FORTUNE -- The Republicans' midterm surge has given the federal debt-reduction commission -- whose recommendations are due Dec. 1 -- a chance to stand up and be counted. The panel is bipartisan, but as long as Democrats were able to have their way ultimately in both houses of Congress, Republican members had little clout. Now that the balance of power has shifted, the ideas of the panel's deficit hawks, such as Rep. Paul Ryan (R-Wis.), may get a bit more respect. Co-chairs Erskine Bowles (chief of staff for Bill Clinton) and Alan Simpson (former GOP senator from Wyoming) have offered a proposal, but it's only a draft. We'll know the commission blew its opportunity ...
...if it loudly trumpets how it's meeting its mandated target for 2015. The commission was given a bogus goal: Show how "to balance the budget, excluding interest payment on the debt, by 2015," since that would "stabilize the debt-to-GDP ratio at an acceptable level once the economy recovers." No, it wouldn't, as retiring Sen. Judd Gregg (R-N.H.) has pointed out and as common sense confirms: The deficit would still be compounding at the rate of interest on the debt (which would probably be greater than the rate of GDP growth), plus other technical reasons Gregg has identified. In addition, the projected 2015 deficit is based on a Congressional Budget Office forecast that shows real annual economic growth at a knockout 4.1% for 2012, 2013, and 2014. If that doesn't happen, then the panel's proposed actions would fail to achieve even their inadequate purpose.
...if it doesn't hit Medicare head-on. Besides its 2015 assignment, the panel has another, more important job: Recommend policies "to achieve fiscal sustainability over the long run." That goal cannot be reached without significantly cutting back Medicare. Everyone on the panel knows it. The danger is that the panel won't have the stomach to charge back at that issue so soon after the Obamacare battle. "There is health care fatigue," commissioner Alice Rivlin told the New York Times. Watch out if the panel tries to mask its failure by playing up proposed fixes to Social Security or cuts in defense. Those changes are important and must also be made. But without a proposed Medicare solution, the panel hasn't done its job.
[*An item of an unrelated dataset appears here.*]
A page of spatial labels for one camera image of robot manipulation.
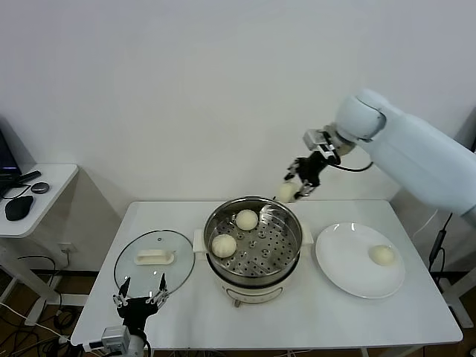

...if it even mentions reliance on the Medicare and Social Security trust funds. The panel might try to soothe worried citizens with a reassurance that we still have time -- the Medicare Part A trust fund won't be exhausted until 2029, and the Social Security trust fund not until 2037. Yet every commissioner knows that's nonsense. Those trust funds are invested in Treasury securities; they're just more government debt. Medicare and Social Security start to bite not when their trust funds run out but when the programs go cash-flow negative. For Social Security that happens this year; for Medicare it was last year. We do not still have time.
... if only bland, vague proposals can win the backing of at least 14 of the 18 commissioners. A presidential commission's only hope of true influence is to make substantive recommendations that are strongly bipartisan. On this panel that means getting at least 14 votes -- all of one party's members plus more than half of the other's. Both parties' leaders in Congress have said they would take up any proposals receiving at least that much support. So the commission holds at least a tiny chance of serving its purpose, giving political cover for meaningful action in Congress. But if its widely backed proposals are weak -- or even worse, if the only strong proposals are in some kind of minority report -- there's no chance.
Despite all those warnings, there's reason for hope. The panel's members are serious budget wonks who understand the urgency. They're also veterans who know what will happen if they blow this chance. The two parties in Congress will squabble endlessly and won't be brought together on this issue except by that one tried-and-true motivator of real bipartisanship, a terrible crisis. In this case, it's already on the way.